[What you need to do]:
Using the listing below, set down exactly the lines starting at the line that contains "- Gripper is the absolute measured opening" and ending at the line that contains "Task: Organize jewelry", both included, and no others.
::::::::
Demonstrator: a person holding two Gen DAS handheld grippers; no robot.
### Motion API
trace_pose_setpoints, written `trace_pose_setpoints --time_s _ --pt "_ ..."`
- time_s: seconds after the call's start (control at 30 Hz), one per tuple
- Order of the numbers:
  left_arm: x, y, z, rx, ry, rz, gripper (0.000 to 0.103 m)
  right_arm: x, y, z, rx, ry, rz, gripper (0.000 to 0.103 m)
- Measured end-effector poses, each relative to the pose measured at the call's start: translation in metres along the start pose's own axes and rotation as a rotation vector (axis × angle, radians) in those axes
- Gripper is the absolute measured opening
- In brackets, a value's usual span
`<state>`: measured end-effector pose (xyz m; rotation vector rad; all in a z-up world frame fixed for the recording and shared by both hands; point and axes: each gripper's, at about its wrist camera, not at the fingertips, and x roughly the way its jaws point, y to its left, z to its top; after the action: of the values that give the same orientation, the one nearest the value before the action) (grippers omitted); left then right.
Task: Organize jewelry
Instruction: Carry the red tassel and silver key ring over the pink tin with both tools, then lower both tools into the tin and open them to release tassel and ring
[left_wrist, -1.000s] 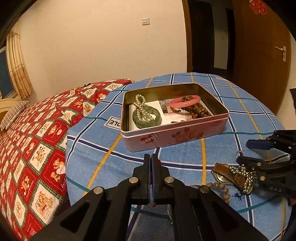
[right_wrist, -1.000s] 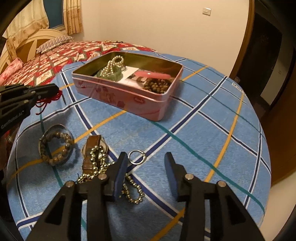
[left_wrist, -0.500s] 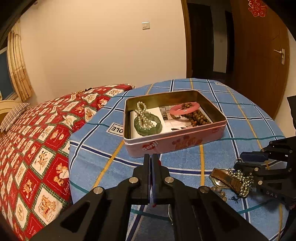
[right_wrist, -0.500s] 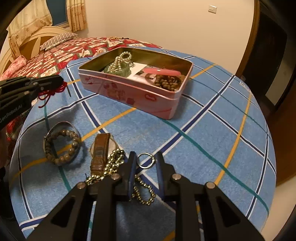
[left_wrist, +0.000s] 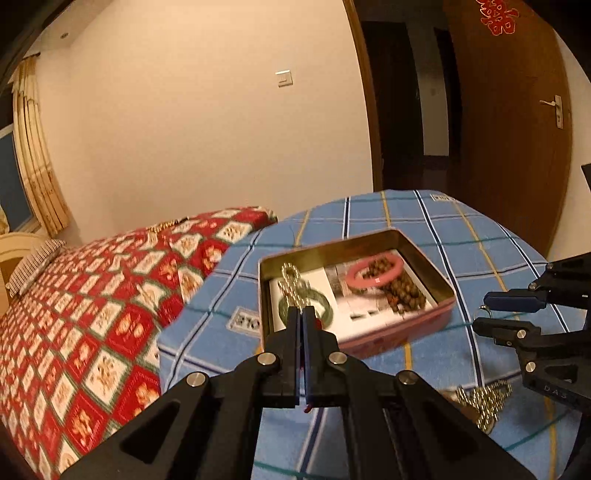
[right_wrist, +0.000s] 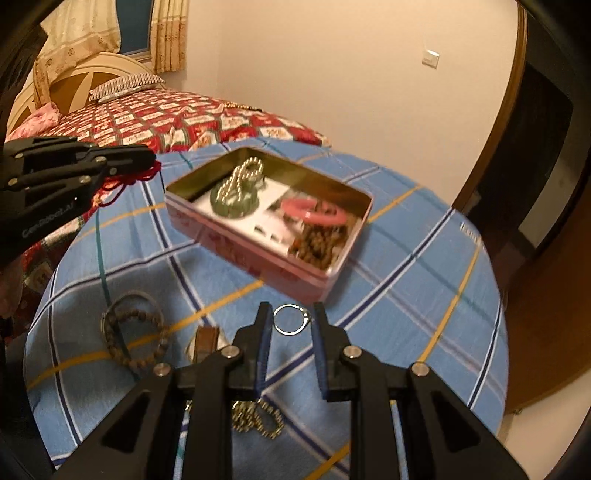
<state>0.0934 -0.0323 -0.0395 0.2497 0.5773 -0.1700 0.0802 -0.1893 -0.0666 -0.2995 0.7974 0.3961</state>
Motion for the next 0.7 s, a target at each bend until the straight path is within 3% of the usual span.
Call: trace_pose_setpoints --time_s 0.33,0.7 --pt "0.018 0.006 0.031 0.028 -0.021 0.02 0.0 0.004 -0.013 0.043 -0.037 -0.059 -0.041 0.023" --pt "0.032 0.001 0.049 0.057 -0.032 0.026 0.0 0.016 -0.017 0.063 -0.056 -0.073 -0.047 0.023"
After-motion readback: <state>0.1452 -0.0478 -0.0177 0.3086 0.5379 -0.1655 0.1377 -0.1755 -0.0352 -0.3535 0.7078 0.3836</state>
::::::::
[Exercise output]:
- Gripper is the absolute measured opening
- In brackets, a value's usual span
`<state>`: measured end-effector pose (xyz m; rotation vector rad; all in a z-up world frame fixed for the recording and shared by both hands; point and axes: each gripper's, at about its wrist camera, not at the fingertips, and x roughly the way its jaws point, y to its left, z to its top; after the action: of the values that give the same orientation, the one nearest the value before the action) (grippers omitted); left then right.
Task: Organize jewelry

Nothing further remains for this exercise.